The lively Q&A is an important component in successful crisis communication – every question stands for a need and a necessity, every question must be answered. And if it cannot be answered in the status of the process, exactly this must be said and justified. This is the only way to actively shape the mood part of a crisis and, as experience shows, to prevent the emotional substitutes such as actions of sabotage, refusal to work, etc. This also makes it clear that crisis communication is an iterative process; none of them proceeds in the way that very clever people, who are far away from what is happening, have imagined in advance.

As we have already said, delegation to a communication cascade is not helpful – it creates differences in communication and is no longer controllable by the responsible management team. Therefore it is essential for us to communicate with everyone at the same time as often as possible. Dialogue is already important in a normal situation, here it becomes decisive. It is one of the aims of crisis communication to reduce rumours, and for this to happen, joint communication experiences are needed. They are emotional, sometimes turbulent in the middle – but what happens in a meeting does not happen outside. Of course, this requires an experienced moderator who is able to keep an overview even in emotionally violent reactions and who can behave with appropriate empathy towards everyone.

We have had good experience in organising communication meetings together with the works council, employee representatives and management. This is where similarities become visible and differences become transparent. Each side has a different role and yet they are jointly responsible for shaping the situation for the people. And here again, every concern is to be taken seriously. In one case, the management had a reduction target which in their eyes was marginal (below the 10% mark) and therefore did not consider extensive communication necessary. One morning, the managers came to the site and saw 100 scarecrows wearing black T-shirts by the fence. It was the number of those to be dismantled. It may hit 100 people in the end, but in the beginning it hits everyone. And the principle is, what you do to one, you do to all.

There are many important characteristics of crisis communication – its quality makes a big difference, for the employees concerned and for the company. It takes experience to design such processes – and always a high level of emotional competence.

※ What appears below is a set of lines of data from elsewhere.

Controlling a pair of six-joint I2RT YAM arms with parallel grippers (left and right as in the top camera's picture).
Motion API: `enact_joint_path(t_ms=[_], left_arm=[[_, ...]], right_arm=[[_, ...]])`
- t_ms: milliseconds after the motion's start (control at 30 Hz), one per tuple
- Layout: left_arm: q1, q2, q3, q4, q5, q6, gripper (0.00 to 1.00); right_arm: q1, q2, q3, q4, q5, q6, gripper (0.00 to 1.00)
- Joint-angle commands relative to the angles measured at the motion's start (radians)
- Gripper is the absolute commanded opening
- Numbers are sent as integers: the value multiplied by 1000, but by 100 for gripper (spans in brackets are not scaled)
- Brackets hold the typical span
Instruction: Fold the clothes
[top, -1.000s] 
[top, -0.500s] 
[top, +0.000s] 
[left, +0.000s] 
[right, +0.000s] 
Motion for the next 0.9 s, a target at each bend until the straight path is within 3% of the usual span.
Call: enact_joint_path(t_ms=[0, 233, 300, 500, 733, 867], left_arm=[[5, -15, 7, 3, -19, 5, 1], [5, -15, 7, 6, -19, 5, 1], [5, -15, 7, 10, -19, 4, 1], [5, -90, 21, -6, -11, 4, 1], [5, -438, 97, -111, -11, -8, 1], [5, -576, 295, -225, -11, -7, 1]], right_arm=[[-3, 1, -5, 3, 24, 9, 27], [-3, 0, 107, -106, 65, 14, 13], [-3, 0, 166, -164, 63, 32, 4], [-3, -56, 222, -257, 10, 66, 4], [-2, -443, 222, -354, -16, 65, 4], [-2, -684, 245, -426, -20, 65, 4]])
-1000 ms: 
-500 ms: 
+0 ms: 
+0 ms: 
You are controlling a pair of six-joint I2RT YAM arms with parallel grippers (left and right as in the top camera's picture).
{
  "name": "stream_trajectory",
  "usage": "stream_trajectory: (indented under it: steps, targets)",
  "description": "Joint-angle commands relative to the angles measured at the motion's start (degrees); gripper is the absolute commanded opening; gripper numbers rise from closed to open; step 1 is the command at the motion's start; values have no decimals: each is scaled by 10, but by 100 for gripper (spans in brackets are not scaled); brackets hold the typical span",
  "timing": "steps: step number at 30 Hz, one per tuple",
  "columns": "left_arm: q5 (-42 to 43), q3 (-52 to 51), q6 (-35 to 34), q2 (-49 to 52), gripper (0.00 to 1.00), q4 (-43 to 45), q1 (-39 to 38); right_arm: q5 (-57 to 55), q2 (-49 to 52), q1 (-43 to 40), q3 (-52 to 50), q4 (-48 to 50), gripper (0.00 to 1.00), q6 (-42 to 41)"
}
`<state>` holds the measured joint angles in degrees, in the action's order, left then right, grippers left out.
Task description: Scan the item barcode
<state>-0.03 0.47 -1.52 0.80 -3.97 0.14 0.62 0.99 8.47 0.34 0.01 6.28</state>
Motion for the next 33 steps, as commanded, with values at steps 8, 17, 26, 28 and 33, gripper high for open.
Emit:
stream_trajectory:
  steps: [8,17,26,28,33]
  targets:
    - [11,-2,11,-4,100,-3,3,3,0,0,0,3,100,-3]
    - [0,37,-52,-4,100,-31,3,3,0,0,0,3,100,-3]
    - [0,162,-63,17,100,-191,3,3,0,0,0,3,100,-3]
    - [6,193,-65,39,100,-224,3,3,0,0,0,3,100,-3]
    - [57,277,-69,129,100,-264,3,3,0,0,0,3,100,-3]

Managers who have to deal with insecure people on a daily basis, and who are often insecure themselves, need support in these phases. If the attitude in the management circle is right, a constant empathic behaviour can be learned. Transparency, honesty and empathy are essential behavioural aspects in these processes. We at SYNNECTA are happy to do this task, even where it is very difficult, if one thing is given: the responsible leadership wants to make the process as honest and appreciative as possible for all those involved.